Behind the house, in the small triangle constituted by the Beuvron, the low wall along the former passageway leading down to the water and the incoming fresh water pipe, a herb garden is planned, which I think to combine with rocks, stones. Along the wall now the peonies are budding, a dark purple lilac is in the middle. Nearer again to that wall and pipe is an unidentified piece of wannabe topiary which the past three years we have faithfully kept in the cylindrical shape that we found it in. Even harder than decorating a house, building interior space, is shaping a garden. One encounters—as in Michael Pollan's inspiring Second Nature: A Gardener's Education—two gardens, the one in one's mind, based upon ever so many pleasurable places one has visited or read about and memorized pictures of, and the resisting piece of ground which one occupies and works, to create garden two, using slow growing material, most of which remains out of site competing for nutrients under ground. As opposed to interior decoration and design, a garden one does not primarily build from solid ready made objects, furniture, gadgets, art, in a well defined box, with only six planes to think about color and texture and light.

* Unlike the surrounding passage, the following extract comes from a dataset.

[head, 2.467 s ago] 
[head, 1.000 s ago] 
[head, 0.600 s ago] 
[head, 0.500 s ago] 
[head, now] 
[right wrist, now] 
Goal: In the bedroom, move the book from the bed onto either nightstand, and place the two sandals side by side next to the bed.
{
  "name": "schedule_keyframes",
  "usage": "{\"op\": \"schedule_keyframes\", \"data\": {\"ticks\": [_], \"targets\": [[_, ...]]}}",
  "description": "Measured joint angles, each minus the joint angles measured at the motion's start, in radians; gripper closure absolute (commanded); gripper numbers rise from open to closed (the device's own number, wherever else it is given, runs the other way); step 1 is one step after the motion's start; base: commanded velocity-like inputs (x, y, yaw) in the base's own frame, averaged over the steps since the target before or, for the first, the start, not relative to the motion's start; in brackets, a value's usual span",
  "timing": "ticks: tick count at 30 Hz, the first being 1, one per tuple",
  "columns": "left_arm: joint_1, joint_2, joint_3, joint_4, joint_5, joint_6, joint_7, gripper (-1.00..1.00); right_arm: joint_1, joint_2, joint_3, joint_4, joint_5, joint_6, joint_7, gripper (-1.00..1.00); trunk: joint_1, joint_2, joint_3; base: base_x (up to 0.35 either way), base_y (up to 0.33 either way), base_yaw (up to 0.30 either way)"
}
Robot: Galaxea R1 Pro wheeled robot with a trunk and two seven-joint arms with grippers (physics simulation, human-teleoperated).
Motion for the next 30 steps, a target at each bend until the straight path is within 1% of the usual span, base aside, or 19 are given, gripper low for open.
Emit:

Probably for the reason that a garden generally is without such well circumscribed boundaries, mostly I prefer to stay very close to the ground, on all fours, focusing on cleaning and shaping small parts, then again levelling a larger part, micro to macro and back again. For the herb triangle the macro view itself is limited to approximately 300 square feet, but once you start pulling its roots you might end up way outside its bounds. Then when you cross the water you are invited to even more so change its image, and fit it in with its larger environment. All this even before planting.

tell two gardens

The idea of two stati and the travel between the two is basic to any conscious constructive, creative act. Progress goes in either direction, towards the realized object as much as towards its idealization, informing both ways around. It is true to Valéry's poïétique, action not object, probably not even 'process', who needs this recent invention, but the media we apply, not the narratives we live by.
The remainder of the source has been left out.